The custodian of the gold might be the owner, or it might be a trustee company. It is worth asking that question and making sure you are comfortable with the answer, as that custodian or trustee is arguably your primary counterparty.

ASX:PMGOLD is backed by gold held by The Perth Mint on behalf of the fund investors.

How is the gold backing the product sourced?

It is worth asking the product issuer of a gold ETF where it sources the gold backing its product. Some may be entirely reliant on the gold custodian they use because they don’t have access to gold themselves.

ASX:PMGOLD is backed by gold The Perth Mint sources in the marketplace. This includes gold from Australian gold miners, who produce more than 300 tonnes per year. Australia has been the second largest gold producing country in the world over the last ten years, with The Perth Mint refining the vast majority of this gold.

Where does the gold physically sit?

It is worth knowing where the gold backing an ETF is sitting. Most gold ETFs use reputable high-profile gold custodians, but there can still be a degree of jurisdictional risk if the gold is physically sitting outside Australia.

ASX:PMGOLD is backed by gold stored in The Perth Mint’s vaults and across its operations, including both the refinery and minting divisions.

What form is the gold stored in?

Some gold ETFs are backed by allocated metal, which means numbered bars that typically sit in a vault, owned by the trustee, or custodian, on behalf of the product investors. Others are backed by unallocated metal, which can include gold that is in numbered bars, as well as gold that is being refined, cast or minted.

ASX:PMGOLD is backed by gold held in unallocated form in The Perth Mint’s vaults and across its refining and minting operations.

How is liquidity provided to the product?

All gold ETFs require market makers to provide liquidity to the product, meaning they will be there to sell units to investors that want to buy them, or buy units from investors that want to sell them.

It is worth asking whether the product issuer does the market making itself (this alone is a good indication it has a sizeable balance sheet and expertise in precious metals trading directly), or whether or not it outsources this function.

ASX:PMGOLD market making is provided by The Perth Mint directly. As such, investors benefit from the more than AUD 20 billion in liquidity that The Perth Mint accesses in the global precious metals marketplace.
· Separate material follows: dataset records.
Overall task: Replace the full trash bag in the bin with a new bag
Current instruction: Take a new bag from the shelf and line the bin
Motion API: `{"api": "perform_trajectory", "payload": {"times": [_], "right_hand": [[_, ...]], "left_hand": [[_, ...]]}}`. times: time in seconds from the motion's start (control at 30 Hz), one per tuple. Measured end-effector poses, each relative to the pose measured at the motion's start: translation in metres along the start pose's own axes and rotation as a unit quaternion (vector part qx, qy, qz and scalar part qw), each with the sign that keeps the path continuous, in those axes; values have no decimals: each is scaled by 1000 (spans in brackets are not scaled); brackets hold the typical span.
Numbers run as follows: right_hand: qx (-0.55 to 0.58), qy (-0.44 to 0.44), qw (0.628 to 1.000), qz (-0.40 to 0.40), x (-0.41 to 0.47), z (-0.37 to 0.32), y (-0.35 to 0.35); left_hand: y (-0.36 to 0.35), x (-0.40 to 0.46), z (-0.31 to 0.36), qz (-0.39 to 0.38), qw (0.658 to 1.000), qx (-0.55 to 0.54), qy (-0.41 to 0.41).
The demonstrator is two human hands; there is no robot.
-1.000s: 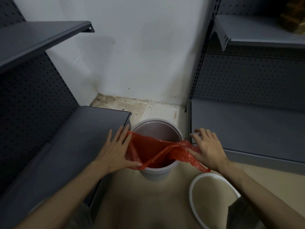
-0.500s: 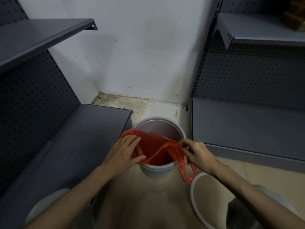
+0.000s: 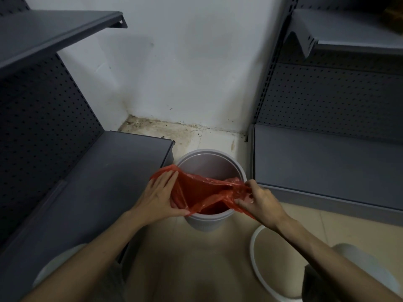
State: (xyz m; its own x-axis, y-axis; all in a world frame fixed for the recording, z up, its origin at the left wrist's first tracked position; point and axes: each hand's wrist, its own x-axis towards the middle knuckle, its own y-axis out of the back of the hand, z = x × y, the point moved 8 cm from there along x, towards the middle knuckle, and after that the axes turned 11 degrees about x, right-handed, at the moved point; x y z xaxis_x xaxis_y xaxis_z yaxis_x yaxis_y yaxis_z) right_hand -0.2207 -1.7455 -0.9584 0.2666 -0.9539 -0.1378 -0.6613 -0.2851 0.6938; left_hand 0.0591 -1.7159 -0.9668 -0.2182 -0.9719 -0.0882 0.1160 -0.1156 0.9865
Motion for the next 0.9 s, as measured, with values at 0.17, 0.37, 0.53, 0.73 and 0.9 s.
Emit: {"api": "perform_trajectory", "payload": {"times": [0.17,0.37,0.53,0.73,0.9], "right_hand": [[-7,-7,1000,-15,-6,12,-4],[114,-24,991,-68,-6,24,-11],[65,-20,993,-96,-2,27,-11],[12,-11,999,-47,11,27,-6],[5,-24,999,-48,26,23,-2]], "left_hand": [[-10,-1,3,-58,998,20,-8],[-14,0,1,-82,996,24,3],[-19,5,1,-84,996,32,-3],[-31,12,-14,-89,995,34,-7],[-15,24,-13,-23,986,-162,-5]]}}
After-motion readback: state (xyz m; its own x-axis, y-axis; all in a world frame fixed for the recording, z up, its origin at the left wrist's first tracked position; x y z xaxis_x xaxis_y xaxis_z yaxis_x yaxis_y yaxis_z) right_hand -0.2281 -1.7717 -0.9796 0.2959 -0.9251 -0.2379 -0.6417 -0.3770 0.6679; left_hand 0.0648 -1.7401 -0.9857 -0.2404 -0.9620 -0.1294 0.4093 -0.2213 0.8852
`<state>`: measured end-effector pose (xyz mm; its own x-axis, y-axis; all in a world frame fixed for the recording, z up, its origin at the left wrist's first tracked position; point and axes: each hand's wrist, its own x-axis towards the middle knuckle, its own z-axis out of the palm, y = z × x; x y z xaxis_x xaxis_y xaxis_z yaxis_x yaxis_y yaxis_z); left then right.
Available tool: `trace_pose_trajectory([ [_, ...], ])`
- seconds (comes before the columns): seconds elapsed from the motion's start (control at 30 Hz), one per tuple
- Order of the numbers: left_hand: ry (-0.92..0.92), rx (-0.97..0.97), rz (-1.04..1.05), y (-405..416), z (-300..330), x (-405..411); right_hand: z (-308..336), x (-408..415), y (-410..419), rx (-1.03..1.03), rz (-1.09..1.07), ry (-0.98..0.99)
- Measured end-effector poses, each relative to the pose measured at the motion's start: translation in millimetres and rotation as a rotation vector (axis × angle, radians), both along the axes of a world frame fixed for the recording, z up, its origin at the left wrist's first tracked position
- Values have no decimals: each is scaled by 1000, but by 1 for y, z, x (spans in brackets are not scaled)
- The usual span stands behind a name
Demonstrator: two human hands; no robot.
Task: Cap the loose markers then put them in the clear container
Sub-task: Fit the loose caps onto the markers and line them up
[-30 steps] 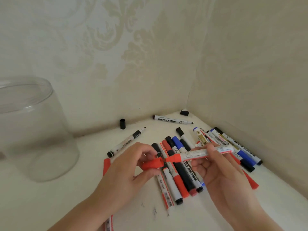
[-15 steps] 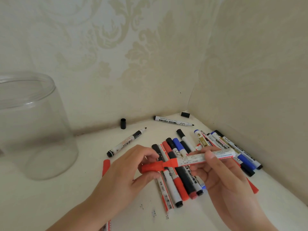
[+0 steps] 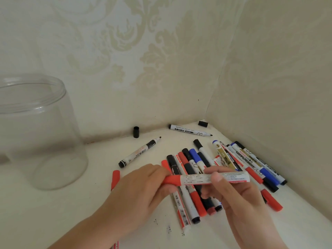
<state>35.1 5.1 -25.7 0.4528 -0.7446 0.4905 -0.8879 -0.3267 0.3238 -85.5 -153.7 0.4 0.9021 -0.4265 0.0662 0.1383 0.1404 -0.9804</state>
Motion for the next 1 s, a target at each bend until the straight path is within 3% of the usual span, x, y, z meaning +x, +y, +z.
trace_pose_trajectory([
  [0.17,-96,-3,-23,-1,6,-8,-6,4,10,250,31,-39],
  [0.33,-121,40,-36,4,5,-6,-10,6,16,299,51,-63],
  [0.43,-90,40,-20,4,2,-3,-12,5,17,227,84,-106],
  [0.53,-35,-6,8,8,1,9,-17,8,19,-80,110,-74],
  [0.6,25,-38,42,12,1,19,-36,15,13,-721,79,82],
  [0.63,40,-54,75,14,1,23,-45,25,10,-1024,78,53],
  [0.7,68,-91,148,18,0,28,-41,24,16,-1351,144,44],
  [0.87,185,-146,261,22,-3,35,-21,20,33,-1720,100,72],
  [0.93,231,-167,287,22,-5,39,-16,24,24,-1733,201,212],
  [1.0,272,-177,302,24,-6,41,-7,27,20,-1777,188,206],
])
Can your investment be redeemed for physical gold, and if so, how?

A key attribute of a gold ETF is whether or not the ETF holdings can be converted into physical gold for delivery or not. Some can’t be converted at all, whilst others may require overly complex processes that make it all but impossible to do.

While most investors who buy gold ETFs will likely end up selling them for cash, knowing it can be converted into physical gold is an additional level of security.

ASX:PMGOLD investors can redeem their holdings into physical gold bars manufactured by The Perth Mint. Investors simply need to fill in an Exercise Notice (which is contained within the PDS), and The Perth Mint will provide the gold bars the investor has requested, which can be delivered anywhere in Australia, or collected from its offices in Perth.

Are there any additional investor protections in place?

It is worth considering what investor protections are in place should something happen to the gold custodian who is storing the precious metals backing a gold ETF.

ASX:PMGOLD investors are protected by the unique government guarantee that protects all investors in The Perth Mint Depository.